SA to get nine million J&J vaccine shots - minister

Health minister Zweli Mkhize
Health minister Zweli Mkhize
Image: Sandile Ndlovu

SA, which has yet to receive its first coronavirus vaccine doses, will be getting nine million from Johnson & Johnson, the health ministry said on Monday.

The government of Africa's most advanced economy is trying to secure enough COVID-19 vaccines after health workers and scientists criticised it for not moving fast enough to inoculate its people.

The country has recorded more than 1.3 million infections and more than 37,000 deaths related to the virus, the most in Africa.

Health ministry spokeswoman Lwazi Manzi did not specify when the J&J doses might be available. She was confirming a report in the Business Day newspaper.

The J&J doses take the total number of doses that South Africa stands to receive to more than 30 million.

J&J did not respond to an email seeking comment. The U.S. healthcare company's chief scientific officer said last week it was on track to roll out its single-shot coronavirus vaccine in March, and expects to have clear data on how effective it is by the end of this month or early February.

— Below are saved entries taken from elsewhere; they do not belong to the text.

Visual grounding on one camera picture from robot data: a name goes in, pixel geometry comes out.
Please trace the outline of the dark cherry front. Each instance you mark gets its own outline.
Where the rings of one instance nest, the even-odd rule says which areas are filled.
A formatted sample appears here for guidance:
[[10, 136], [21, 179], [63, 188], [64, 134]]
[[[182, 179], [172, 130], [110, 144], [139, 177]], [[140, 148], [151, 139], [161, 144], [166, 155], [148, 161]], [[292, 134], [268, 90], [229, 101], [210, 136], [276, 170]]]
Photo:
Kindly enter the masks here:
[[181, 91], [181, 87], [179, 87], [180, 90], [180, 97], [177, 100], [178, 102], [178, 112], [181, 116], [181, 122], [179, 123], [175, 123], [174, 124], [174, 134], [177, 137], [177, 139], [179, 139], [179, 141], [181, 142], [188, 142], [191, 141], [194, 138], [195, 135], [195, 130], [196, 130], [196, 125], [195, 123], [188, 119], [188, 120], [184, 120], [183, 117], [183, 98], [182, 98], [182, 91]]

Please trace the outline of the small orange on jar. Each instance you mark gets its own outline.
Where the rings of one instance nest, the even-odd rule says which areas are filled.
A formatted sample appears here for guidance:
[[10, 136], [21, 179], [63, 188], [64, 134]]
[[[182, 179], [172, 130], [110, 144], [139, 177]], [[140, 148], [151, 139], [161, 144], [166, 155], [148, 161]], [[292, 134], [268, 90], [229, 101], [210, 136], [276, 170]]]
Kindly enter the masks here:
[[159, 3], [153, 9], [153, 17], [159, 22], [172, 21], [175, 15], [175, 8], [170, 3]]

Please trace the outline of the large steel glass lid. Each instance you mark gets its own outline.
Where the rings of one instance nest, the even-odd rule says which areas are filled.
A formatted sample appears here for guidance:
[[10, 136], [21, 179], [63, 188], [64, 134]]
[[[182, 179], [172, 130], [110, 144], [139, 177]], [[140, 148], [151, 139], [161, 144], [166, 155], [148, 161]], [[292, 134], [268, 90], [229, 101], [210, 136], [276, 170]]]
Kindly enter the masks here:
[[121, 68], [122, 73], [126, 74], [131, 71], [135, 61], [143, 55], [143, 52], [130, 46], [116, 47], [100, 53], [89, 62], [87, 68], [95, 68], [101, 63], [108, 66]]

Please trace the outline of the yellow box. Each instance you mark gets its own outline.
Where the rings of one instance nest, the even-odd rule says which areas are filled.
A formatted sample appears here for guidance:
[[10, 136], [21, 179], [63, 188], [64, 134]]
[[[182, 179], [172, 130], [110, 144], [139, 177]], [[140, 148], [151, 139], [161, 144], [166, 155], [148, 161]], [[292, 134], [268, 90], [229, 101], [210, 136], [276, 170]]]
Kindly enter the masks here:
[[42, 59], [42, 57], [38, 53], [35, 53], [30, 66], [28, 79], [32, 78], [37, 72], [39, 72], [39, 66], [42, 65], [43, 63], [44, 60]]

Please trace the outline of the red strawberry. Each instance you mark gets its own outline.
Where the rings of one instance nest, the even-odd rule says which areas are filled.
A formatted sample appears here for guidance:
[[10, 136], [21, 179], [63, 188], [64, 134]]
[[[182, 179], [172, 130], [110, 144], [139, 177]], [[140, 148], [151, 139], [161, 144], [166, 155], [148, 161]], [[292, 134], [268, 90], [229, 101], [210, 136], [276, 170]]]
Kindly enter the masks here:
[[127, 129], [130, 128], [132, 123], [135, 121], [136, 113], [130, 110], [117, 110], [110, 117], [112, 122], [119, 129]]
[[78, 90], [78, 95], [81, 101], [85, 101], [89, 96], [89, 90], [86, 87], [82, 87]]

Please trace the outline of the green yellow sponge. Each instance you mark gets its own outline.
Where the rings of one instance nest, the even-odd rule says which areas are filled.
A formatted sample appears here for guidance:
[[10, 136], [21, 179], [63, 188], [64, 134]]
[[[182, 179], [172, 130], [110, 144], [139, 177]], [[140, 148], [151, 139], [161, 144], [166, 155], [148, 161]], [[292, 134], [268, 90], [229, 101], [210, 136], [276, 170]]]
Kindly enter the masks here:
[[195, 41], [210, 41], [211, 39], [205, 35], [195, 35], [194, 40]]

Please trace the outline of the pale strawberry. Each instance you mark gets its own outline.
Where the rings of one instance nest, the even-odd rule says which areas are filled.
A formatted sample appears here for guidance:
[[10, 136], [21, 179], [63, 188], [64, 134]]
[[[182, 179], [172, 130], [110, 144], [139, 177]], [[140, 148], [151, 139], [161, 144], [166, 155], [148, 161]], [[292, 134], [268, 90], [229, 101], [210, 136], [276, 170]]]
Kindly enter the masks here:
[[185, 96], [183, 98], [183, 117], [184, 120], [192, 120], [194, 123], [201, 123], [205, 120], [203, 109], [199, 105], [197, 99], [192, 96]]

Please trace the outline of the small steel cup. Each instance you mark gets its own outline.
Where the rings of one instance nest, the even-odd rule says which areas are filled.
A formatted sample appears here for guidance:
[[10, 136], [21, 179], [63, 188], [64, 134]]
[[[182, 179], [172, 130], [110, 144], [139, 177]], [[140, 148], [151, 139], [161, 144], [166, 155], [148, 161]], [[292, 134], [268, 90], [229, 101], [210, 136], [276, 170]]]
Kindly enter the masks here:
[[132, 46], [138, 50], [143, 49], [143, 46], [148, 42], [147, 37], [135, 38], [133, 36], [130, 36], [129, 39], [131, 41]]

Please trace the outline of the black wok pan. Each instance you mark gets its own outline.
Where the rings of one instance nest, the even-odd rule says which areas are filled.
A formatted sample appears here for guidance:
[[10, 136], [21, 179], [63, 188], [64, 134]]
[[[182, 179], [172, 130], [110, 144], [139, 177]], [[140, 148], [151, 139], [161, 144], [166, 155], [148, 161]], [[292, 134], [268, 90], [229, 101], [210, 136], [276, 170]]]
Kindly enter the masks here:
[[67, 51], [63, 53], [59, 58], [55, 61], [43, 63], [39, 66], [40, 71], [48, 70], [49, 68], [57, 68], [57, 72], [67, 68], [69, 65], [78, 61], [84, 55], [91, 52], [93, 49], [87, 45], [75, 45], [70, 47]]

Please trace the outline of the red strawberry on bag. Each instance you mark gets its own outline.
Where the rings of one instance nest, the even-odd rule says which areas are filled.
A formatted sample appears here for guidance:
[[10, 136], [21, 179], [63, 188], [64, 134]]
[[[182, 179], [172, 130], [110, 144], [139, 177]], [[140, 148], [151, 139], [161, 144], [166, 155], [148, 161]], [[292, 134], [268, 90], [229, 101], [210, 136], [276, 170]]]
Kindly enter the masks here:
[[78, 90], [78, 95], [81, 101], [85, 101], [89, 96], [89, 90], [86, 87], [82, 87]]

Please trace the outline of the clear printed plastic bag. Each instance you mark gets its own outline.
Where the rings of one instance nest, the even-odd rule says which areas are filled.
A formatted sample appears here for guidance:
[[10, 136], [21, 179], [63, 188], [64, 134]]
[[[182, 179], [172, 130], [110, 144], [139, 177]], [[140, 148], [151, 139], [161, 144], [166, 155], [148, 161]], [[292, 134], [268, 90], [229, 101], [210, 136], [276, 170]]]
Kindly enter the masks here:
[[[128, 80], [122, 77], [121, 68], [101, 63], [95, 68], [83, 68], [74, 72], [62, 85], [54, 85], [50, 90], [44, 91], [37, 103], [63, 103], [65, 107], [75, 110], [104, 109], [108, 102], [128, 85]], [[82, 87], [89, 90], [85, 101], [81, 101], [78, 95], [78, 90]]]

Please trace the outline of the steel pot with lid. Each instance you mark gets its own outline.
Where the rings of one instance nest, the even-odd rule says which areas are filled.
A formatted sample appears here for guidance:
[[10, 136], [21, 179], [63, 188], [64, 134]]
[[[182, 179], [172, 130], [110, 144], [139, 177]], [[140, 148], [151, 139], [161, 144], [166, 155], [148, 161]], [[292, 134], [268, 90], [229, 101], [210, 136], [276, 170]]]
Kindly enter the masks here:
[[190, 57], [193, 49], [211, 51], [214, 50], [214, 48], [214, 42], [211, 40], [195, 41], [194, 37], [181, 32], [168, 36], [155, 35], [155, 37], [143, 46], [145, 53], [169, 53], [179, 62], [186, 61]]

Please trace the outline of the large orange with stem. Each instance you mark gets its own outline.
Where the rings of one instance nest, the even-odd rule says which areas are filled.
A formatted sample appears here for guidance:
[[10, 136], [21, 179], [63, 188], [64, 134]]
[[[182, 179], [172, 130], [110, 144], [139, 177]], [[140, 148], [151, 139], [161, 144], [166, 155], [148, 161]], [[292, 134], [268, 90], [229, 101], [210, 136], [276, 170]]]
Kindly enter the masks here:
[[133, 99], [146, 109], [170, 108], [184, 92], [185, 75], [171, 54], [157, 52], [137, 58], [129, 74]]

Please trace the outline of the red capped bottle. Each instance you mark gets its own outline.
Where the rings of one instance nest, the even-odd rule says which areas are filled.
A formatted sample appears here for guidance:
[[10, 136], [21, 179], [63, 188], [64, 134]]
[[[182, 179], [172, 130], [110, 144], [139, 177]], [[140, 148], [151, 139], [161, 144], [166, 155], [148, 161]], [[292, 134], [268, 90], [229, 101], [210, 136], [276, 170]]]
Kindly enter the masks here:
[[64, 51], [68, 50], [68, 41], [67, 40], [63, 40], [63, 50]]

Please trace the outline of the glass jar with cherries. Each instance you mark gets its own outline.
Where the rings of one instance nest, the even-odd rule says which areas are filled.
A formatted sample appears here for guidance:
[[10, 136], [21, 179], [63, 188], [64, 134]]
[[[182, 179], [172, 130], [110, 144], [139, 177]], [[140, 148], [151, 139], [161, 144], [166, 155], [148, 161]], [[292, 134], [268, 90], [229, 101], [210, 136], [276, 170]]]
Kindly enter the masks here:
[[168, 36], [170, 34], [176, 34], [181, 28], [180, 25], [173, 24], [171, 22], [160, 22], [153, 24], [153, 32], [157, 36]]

South Africa should also receive about 12 million doses from the COVAX global vaccine distribution scheme co-led by the World Health Organization, about 12 million from an African Union (AU) arrangement, and 1.5 million from the Serum Institute of India which is making AstraZeneca shots.

The calculation for the AU allocation is based on South Africa's share of the continent's population.

South African President Cyril Ramaphosa, the AU chair, said last week that the organisation had secured 270 million vaccine doses and that they would be distributed based on countries' population size.

South Africa's health ministry said this month it was in advanced negotiations with J&J.

Local pharmaceutical company Aspen will be manufacturing J&J shots but unless a firm agreement is signed with the South African government all those doses will be exported.